PROBLEM -> Only the lines holding the string "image" are needed; copy each of them from the data.

RAW DATA ->
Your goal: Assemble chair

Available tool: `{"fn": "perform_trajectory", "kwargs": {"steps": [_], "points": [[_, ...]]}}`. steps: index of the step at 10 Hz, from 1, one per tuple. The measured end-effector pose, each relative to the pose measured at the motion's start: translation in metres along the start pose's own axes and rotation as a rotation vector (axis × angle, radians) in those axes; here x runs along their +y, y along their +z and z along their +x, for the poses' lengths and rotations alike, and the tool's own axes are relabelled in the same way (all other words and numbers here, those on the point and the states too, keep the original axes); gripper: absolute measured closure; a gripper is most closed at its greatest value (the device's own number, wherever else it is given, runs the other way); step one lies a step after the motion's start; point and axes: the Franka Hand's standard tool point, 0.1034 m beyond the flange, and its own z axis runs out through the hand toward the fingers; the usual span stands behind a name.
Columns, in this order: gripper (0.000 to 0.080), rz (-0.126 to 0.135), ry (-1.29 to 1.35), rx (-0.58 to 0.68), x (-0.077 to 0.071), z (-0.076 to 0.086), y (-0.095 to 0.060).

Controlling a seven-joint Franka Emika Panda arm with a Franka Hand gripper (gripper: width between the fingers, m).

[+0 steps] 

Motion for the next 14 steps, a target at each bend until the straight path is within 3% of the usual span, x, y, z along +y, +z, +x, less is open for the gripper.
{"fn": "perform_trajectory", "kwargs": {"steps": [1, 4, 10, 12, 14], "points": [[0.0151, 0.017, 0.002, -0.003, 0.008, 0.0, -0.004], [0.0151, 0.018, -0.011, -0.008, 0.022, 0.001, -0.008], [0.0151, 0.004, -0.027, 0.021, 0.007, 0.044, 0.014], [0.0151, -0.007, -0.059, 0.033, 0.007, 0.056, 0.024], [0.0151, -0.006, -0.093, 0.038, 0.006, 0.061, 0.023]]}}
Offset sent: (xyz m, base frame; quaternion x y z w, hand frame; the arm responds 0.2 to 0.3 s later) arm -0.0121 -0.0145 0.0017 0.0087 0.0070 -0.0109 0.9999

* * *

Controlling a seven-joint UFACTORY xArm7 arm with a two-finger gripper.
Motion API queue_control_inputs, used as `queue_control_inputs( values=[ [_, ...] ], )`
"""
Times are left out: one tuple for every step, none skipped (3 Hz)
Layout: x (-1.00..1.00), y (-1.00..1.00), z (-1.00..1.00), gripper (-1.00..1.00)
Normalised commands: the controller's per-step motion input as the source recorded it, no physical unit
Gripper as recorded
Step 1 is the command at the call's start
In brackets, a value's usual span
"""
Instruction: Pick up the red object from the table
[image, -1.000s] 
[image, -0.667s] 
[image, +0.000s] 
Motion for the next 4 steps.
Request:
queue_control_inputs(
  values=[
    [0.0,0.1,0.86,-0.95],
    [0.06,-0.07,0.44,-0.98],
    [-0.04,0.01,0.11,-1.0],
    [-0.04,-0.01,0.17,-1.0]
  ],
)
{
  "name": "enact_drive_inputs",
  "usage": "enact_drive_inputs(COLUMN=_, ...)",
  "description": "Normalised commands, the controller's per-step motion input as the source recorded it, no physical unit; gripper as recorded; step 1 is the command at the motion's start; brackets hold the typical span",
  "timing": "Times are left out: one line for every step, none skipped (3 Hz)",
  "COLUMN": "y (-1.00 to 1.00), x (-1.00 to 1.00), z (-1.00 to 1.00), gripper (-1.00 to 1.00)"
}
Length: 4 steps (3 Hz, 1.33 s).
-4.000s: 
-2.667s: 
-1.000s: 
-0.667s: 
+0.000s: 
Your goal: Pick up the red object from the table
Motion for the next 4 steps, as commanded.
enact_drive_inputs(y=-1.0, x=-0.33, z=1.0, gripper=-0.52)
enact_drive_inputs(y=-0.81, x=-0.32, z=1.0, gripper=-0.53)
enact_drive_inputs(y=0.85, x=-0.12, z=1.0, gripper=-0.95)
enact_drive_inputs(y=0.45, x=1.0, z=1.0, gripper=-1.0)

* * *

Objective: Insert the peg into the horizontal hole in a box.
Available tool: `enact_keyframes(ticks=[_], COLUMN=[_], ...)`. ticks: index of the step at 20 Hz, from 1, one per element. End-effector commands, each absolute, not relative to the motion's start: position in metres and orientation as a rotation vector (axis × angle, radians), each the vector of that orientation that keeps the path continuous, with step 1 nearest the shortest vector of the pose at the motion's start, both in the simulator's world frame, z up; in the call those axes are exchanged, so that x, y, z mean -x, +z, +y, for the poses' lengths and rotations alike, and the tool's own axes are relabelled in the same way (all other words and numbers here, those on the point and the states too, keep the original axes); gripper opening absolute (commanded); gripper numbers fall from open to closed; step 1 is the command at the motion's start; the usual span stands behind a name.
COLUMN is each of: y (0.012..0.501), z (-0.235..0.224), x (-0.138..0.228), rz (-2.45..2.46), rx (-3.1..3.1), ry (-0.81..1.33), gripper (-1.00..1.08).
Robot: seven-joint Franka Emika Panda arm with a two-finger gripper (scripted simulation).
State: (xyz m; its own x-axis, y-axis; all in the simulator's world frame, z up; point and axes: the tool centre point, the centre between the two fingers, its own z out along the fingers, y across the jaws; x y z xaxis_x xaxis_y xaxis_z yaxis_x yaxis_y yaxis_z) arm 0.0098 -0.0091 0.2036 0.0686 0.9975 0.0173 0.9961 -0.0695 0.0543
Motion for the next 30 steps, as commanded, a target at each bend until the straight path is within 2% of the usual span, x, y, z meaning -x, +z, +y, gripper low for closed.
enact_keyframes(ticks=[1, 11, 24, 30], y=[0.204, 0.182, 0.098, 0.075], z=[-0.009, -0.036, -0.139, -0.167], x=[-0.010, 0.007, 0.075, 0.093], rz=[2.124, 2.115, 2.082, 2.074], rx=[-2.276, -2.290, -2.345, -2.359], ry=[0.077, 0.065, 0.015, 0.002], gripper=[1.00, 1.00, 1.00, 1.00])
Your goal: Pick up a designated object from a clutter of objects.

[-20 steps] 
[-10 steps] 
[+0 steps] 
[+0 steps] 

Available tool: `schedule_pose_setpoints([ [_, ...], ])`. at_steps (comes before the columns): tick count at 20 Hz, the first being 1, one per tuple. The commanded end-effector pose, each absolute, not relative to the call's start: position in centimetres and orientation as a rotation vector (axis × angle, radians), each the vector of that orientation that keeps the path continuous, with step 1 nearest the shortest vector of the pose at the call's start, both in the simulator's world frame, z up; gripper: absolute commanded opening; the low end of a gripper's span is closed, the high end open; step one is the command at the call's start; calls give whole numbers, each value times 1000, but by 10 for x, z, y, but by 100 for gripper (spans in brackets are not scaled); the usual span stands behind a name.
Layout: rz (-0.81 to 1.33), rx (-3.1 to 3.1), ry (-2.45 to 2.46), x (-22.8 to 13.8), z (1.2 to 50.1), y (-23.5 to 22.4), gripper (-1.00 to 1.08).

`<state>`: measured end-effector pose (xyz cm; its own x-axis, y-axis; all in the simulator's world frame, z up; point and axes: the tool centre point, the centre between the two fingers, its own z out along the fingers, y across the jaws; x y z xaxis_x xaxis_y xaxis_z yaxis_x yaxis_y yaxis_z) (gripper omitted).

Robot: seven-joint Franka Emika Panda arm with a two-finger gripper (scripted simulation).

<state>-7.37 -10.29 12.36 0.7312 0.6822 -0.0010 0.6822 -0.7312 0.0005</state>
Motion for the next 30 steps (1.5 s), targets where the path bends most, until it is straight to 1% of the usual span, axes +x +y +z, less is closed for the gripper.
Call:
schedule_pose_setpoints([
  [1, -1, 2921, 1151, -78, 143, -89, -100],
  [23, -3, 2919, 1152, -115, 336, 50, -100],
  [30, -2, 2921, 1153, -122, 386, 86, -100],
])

RESPONSE TO THIS EXERCISE ->
[image, -1.000s] 
[image, -0.667s] 
[image, +0.000s] 

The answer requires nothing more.